The musical is set in Sweden around the turn of the 20th Century. We are introduced to a Quintet who act as a form of Greek chorus, vocalising their thoughts on the proceedings and relationships of the lead characters. A waltz begins and the characters begin to dance with their respective partners, although this begins to shift and change. As they settle down, the elderly Madame Armfeldt enters with her granddaughter Fredrika, whom she tells about the summer night ‘smiling’ three times – first on the young, secondly on the fools and thirdly on the old. The first couple we see is the middle aged Fredrik Egerman, a lawyer who has recently married his second wife, 18 year old Ann. She is incredibly immature and full of herself, not fully grasping the concept of marriage. She is secretly in love with his song Henrik, who is a year older then his stepmother. Frederick laments the lack of physical love between him and his wife, as he wife tells him that it will happen ‘soon’. Henrik, who is constantly told ‘later’ is a seminary student and suffers with constant torments.

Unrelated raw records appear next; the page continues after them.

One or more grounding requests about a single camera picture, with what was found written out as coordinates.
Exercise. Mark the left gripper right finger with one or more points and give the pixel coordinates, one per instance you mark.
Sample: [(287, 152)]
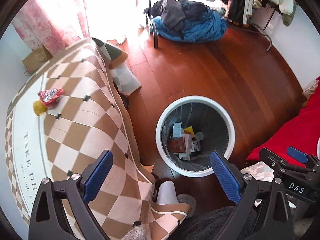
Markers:
[(273, 220)]

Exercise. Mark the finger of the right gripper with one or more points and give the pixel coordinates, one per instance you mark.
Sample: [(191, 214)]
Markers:
[(282, 167), (306, 159)]

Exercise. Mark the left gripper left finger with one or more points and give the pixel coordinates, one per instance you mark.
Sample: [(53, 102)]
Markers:
[(48, 218)]

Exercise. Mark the yellow lemon peel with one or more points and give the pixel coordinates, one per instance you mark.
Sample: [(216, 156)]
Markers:
[(39, 107)]

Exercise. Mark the red snack wrapper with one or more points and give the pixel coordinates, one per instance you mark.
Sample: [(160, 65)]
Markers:
[(50, 97)]

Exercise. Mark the clear plastic lid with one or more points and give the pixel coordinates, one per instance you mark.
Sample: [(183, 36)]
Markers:
[(199, 136)]

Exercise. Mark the brown paper scrap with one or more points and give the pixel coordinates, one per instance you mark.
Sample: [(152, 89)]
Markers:
[(176, 146)]

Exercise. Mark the white round trash bin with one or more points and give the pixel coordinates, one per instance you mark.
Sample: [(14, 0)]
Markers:
[(203, 115)]

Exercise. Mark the pastel checkered bedsheet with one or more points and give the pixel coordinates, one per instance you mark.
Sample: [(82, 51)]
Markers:
[(260, 171)]

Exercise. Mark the red blanket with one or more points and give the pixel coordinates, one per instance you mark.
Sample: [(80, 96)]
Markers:
[(301, 132)]

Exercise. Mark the checkered brown table cloth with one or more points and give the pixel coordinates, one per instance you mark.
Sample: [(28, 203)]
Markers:
[(89, 118)]

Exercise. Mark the white box in bin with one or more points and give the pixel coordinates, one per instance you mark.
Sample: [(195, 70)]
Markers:
[(177, 130)]

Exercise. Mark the grey checkered cushion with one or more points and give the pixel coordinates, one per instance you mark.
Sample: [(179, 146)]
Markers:
[(125, 81)]

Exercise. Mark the brown paper bag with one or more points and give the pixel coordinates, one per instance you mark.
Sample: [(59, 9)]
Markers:
[(36, 59)]

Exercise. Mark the blue clothes pile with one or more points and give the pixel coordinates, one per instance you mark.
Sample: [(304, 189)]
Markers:
[(187, 21)]

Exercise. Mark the pink floral curtain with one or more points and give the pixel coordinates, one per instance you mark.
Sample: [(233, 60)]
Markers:
[(54, 24)]

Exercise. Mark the metal clothes rack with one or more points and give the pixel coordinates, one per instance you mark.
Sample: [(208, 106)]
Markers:
[(153, 30)]

Frederick’s former lover Desiree Armfeldt is a actress who leads ‘The Glamorous Life’. Her daughter Fredrika is taken care of by her mother Madame Armfeldt whilst she tours the country in various productions. Frederick excites Anne by giving her two tickets to Desiree’s latest play, although she doesn’t realise his true intentions are to see his ex-lover once again. At the play, Anne works out the connection and storms home. Fredrik remembers his past connections and pays Desiree a visit in her dressing room. Although they are happy to see each other, there are many awkward moments as they try to remember their past life together, and Fredrick tells her all about Anne. The pair sleep together for ‘old times sake’ but are interrupted by Count Carl-Magnus, with whom Desiree has been having an affair with. They fool him into believing that Fredrick was only visiting on a professional basis and he returns to his wife Charlotte, whilst musing over their real intentions. Charlotte is blissfully aware of her husband’s deceit, but Carl-Magnus is too wound up in his own jealousy over Desiree that he fails to notice that she doesn’t care. He hatches a plot to send Charlotte round to Anne’s home to tell her what has been going on.

At the Egerman home Charlotte explains to Anne that marriage often brings a lot of pain. Desiree persuades her mother to throw a party at her country estate so she can invite Fredirk, Anne and Henrik. She sends out a personal invitation to them all, and as Charlotte tells her husband, he tells her that they will too arrive at the estate unannounced. The first act closes as everyone prepares for their ‘Weekend in the Country’.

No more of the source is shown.